Task statement —
Find the lines below holding the word "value" and copy each of them.

Recorded data —
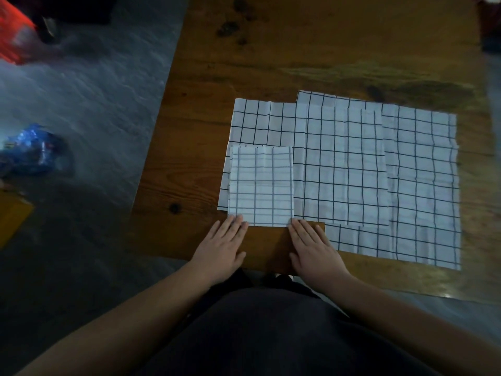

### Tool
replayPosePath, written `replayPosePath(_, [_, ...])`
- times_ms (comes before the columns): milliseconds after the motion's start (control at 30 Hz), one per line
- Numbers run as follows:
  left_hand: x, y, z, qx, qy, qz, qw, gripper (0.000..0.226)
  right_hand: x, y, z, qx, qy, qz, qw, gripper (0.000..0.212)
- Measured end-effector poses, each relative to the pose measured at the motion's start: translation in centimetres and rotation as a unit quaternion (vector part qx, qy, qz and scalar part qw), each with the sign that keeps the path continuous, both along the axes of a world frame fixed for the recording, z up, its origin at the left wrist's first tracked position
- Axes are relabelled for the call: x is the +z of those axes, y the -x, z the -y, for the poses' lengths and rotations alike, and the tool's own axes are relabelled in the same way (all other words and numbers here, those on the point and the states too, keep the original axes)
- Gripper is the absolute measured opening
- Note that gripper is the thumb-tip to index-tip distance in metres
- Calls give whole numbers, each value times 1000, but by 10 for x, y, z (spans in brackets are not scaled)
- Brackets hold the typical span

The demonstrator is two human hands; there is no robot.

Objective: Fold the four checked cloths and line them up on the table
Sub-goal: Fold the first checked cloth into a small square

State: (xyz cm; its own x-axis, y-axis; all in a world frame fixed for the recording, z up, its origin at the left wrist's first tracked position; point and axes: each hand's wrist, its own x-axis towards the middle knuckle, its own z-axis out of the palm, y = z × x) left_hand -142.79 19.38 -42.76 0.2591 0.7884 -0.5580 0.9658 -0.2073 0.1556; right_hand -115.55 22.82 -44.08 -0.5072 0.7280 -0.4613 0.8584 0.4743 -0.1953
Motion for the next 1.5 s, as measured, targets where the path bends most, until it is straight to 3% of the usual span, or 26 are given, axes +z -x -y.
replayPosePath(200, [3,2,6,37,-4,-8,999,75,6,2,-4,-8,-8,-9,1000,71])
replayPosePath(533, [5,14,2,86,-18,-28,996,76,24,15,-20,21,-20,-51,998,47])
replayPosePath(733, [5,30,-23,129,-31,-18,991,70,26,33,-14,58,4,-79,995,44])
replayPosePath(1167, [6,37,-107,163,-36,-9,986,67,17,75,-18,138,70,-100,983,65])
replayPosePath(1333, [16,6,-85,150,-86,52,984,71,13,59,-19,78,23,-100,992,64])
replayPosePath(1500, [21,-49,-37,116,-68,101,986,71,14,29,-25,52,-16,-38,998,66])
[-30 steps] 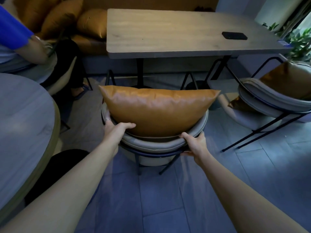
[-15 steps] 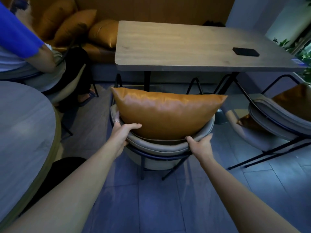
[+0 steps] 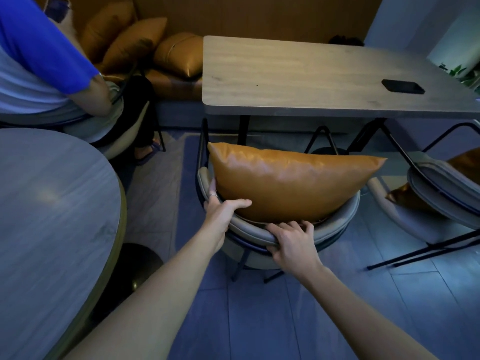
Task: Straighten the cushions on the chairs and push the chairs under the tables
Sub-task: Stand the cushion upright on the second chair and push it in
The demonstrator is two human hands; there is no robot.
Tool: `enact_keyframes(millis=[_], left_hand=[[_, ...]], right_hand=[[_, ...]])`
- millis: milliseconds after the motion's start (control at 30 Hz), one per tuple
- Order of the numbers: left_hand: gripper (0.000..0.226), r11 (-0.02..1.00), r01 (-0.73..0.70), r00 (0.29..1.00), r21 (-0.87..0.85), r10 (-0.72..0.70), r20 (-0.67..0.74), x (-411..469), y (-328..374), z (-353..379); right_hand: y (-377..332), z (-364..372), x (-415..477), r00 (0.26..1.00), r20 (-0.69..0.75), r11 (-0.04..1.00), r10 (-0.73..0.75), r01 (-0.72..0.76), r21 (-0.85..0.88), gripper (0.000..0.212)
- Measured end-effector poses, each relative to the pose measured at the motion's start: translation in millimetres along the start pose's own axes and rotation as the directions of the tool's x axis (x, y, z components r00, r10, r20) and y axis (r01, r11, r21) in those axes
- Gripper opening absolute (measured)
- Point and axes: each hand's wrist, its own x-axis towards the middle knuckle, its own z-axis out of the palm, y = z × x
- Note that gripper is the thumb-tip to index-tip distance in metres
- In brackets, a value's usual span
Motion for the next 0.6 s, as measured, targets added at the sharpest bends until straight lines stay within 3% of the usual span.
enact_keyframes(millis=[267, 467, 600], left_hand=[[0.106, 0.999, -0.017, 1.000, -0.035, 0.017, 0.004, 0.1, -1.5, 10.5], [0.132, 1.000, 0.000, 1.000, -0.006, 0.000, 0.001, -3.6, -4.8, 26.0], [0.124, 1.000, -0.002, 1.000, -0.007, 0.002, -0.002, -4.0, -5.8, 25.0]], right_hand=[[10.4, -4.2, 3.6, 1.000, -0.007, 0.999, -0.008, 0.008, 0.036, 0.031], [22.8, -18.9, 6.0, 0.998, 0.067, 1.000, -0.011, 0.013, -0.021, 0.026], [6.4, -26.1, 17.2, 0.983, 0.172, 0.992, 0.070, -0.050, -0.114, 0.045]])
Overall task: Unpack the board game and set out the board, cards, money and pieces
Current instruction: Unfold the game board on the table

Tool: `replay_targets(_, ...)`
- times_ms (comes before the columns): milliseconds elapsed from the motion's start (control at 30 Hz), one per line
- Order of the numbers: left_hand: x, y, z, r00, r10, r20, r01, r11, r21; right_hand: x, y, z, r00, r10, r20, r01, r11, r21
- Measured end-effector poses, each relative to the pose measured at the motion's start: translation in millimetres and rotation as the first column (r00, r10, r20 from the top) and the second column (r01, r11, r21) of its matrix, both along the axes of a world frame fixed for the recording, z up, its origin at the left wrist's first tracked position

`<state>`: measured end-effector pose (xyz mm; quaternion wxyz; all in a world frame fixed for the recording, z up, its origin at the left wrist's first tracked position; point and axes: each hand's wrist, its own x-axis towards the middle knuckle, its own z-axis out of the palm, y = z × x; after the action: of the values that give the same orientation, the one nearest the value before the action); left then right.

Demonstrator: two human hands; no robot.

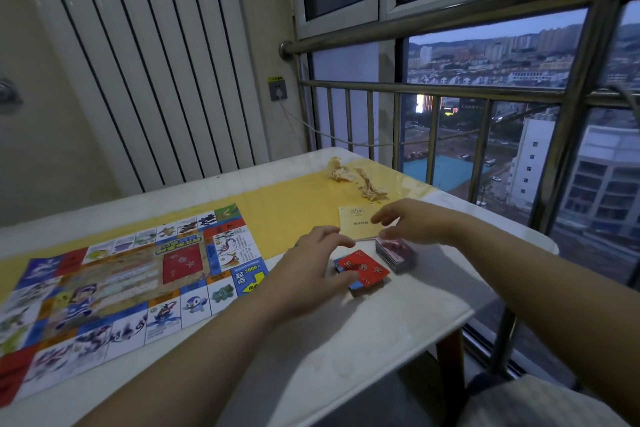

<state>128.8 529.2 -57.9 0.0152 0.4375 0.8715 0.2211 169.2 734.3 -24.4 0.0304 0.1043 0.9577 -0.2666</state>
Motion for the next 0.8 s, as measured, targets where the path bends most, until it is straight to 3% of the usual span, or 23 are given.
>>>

Exercise solution —
- Calls give whole numbers, each value times 1000, but by 10 for x, y, z (spans in brackets are not scaled)
- In brackets, a value's usual span
`<state>`: measured end-effector pose (xyz mm; quaternion wxyz; all in a world frame fixed for the recording, z up, its origin at the left wrist's first tracked position; point and axes: each hand's wrist, its own x-axis towards the middle knuckle, its own z-axis out of the palm, y = z × x; after the action: of the values that give the same orientation, the one nearest the value before the action); left then right.

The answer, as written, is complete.